ASSIGNED TASK
Determine the number of lines of the records below that include "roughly". Respond with the number and no other text.

Data items
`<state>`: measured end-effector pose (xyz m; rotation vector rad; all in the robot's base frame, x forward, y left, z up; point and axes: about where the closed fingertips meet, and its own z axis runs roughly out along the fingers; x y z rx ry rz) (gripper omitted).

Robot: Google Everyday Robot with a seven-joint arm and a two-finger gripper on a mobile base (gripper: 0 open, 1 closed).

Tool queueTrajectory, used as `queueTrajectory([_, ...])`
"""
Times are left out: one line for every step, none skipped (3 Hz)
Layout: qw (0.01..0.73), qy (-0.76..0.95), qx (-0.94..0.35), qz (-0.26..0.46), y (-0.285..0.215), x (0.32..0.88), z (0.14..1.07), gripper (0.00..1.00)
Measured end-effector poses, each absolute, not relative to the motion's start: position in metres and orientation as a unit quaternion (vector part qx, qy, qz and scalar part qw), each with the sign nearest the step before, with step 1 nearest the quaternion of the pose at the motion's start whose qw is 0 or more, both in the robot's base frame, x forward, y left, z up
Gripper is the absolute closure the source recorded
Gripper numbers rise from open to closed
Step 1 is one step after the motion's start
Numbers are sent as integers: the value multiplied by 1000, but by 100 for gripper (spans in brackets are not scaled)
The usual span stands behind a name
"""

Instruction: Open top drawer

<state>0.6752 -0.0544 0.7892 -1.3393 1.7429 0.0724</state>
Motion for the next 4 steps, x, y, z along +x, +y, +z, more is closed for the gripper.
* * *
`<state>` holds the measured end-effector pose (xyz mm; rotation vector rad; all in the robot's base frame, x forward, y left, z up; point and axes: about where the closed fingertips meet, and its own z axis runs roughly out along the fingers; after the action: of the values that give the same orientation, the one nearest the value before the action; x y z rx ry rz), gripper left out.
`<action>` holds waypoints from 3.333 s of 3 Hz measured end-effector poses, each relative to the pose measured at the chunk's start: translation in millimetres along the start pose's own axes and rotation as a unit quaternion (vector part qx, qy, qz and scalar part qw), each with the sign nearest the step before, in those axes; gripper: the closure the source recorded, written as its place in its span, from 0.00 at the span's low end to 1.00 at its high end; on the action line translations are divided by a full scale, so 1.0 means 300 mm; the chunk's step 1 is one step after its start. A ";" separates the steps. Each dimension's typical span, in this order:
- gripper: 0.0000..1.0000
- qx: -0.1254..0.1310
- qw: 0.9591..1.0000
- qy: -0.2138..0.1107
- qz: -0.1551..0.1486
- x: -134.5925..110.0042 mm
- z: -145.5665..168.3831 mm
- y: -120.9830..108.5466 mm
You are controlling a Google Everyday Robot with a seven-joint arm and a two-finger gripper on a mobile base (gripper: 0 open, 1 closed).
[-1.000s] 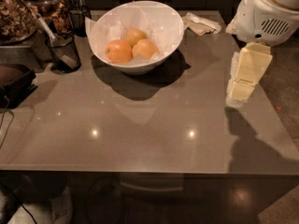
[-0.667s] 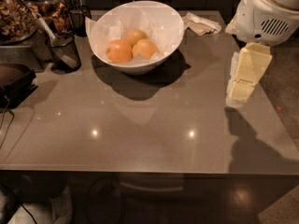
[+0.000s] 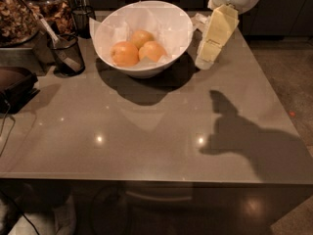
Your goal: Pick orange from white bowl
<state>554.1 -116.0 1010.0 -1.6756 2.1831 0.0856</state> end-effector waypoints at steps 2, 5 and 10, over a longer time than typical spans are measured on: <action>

OUTPUT
2